_What you will do_.
Copy every line of the data that contains the string "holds".
━━ Data ━━
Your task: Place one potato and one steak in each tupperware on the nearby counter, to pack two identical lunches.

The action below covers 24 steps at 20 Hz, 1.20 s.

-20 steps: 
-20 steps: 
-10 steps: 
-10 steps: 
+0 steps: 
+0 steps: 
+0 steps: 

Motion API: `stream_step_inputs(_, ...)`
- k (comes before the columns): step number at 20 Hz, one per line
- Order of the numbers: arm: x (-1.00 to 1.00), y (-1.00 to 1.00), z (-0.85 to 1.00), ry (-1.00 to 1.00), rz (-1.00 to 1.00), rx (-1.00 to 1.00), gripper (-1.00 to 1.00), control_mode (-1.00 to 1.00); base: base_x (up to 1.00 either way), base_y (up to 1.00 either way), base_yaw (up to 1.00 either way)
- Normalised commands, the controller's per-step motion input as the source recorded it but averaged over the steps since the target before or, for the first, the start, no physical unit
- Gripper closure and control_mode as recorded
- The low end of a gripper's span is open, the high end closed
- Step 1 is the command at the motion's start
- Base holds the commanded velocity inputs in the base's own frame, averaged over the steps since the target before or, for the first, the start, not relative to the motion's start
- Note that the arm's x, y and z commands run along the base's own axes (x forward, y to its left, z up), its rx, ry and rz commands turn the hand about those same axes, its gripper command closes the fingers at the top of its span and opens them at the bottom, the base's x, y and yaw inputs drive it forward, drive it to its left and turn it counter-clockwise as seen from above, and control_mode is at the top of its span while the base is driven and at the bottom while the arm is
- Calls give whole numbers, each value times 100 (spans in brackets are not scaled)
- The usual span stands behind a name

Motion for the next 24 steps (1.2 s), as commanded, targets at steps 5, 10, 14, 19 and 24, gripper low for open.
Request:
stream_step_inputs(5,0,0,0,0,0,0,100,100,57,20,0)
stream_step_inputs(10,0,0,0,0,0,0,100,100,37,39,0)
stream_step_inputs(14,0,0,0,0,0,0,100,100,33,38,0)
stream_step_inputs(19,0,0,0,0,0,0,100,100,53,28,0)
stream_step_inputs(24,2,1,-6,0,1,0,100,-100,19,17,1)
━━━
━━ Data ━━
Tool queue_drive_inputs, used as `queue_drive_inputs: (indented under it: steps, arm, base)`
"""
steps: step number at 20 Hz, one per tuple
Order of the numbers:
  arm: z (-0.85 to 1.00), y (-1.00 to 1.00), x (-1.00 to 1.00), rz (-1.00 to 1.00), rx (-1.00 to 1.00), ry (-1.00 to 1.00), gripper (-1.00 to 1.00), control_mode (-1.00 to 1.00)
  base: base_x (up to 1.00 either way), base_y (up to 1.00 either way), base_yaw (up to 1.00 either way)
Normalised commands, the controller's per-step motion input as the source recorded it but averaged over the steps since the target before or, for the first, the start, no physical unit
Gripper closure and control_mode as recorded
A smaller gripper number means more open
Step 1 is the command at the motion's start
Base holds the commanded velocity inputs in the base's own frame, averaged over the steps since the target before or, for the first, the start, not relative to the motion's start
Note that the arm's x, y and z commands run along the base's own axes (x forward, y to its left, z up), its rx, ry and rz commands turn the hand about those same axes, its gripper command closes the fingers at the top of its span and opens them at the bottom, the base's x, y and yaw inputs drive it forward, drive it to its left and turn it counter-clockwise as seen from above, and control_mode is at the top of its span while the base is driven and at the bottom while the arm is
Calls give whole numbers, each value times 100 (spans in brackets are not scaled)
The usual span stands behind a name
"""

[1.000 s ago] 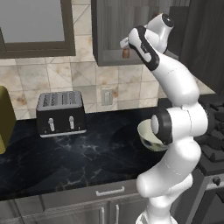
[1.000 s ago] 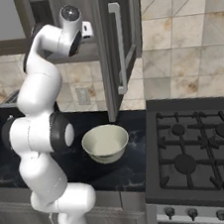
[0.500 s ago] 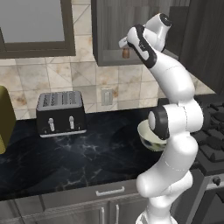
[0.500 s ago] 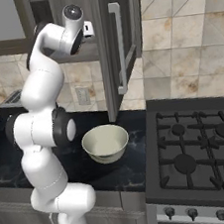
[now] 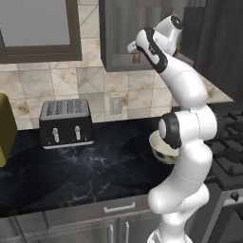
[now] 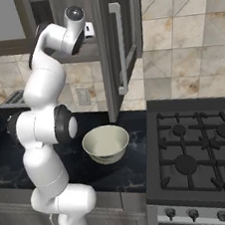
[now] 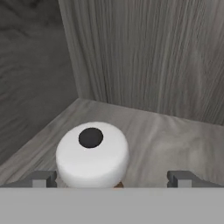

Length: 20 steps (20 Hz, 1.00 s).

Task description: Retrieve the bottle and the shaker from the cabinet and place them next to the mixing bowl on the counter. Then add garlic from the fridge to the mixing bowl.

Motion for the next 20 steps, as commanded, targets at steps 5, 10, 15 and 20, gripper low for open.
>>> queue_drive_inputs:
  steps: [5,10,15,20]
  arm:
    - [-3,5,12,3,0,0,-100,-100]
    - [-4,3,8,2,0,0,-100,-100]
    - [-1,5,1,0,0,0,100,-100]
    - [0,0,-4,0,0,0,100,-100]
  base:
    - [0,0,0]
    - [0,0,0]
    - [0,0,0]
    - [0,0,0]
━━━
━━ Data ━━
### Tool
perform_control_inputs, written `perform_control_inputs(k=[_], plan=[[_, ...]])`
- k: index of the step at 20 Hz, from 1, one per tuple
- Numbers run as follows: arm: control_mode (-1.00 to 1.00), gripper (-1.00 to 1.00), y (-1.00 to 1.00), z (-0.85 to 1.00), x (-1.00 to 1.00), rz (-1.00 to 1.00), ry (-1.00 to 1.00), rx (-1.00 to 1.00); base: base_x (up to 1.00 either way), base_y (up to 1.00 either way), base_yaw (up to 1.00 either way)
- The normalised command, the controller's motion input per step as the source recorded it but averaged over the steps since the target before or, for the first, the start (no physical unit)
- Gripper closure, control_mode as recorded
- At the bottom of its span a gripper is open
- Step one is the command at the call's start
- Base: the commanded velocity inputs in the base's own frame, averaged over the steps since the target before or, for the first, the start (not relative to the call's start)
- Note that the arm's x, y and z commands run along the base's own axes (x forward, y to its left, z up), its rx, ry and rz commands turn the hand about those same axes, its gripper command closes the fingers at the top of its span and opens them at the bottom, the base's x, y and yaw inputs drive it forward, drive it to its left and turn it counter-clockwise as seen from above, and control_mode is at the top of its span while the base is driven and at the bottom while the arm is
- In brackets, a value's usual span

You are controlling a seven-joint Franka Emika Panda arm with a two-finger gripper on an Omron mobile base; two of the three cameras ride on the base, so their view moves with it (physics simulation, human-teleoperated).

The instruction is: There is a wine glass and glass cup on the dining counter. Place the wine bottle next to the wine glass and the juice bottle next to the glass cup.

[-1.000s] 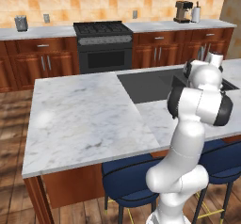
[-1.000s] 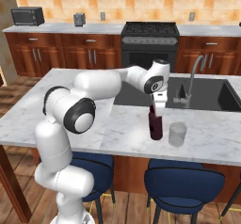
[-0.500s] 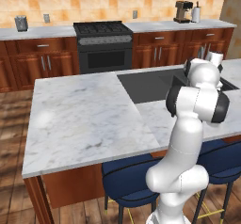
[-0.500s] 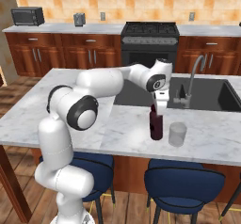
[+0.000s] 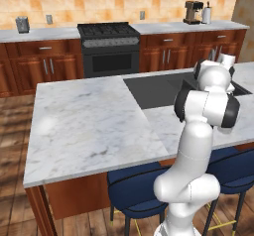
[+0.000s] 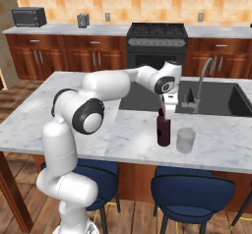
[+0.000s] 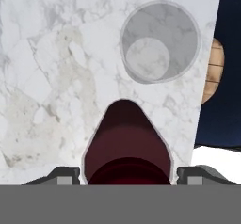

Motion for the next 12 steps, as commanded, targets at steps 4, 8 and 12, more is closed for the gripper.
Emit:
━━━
_Exercise response_.
- Base holds the commanded velocity inputs in the base's own frame, averaged over the steps since the target before or, for the first, the start, not relative to the motion's start
Base holds the commanded velocity inputs in the base's own frame, averaged over the steps since the target before or, for the first, the start, not relative to the motion's start

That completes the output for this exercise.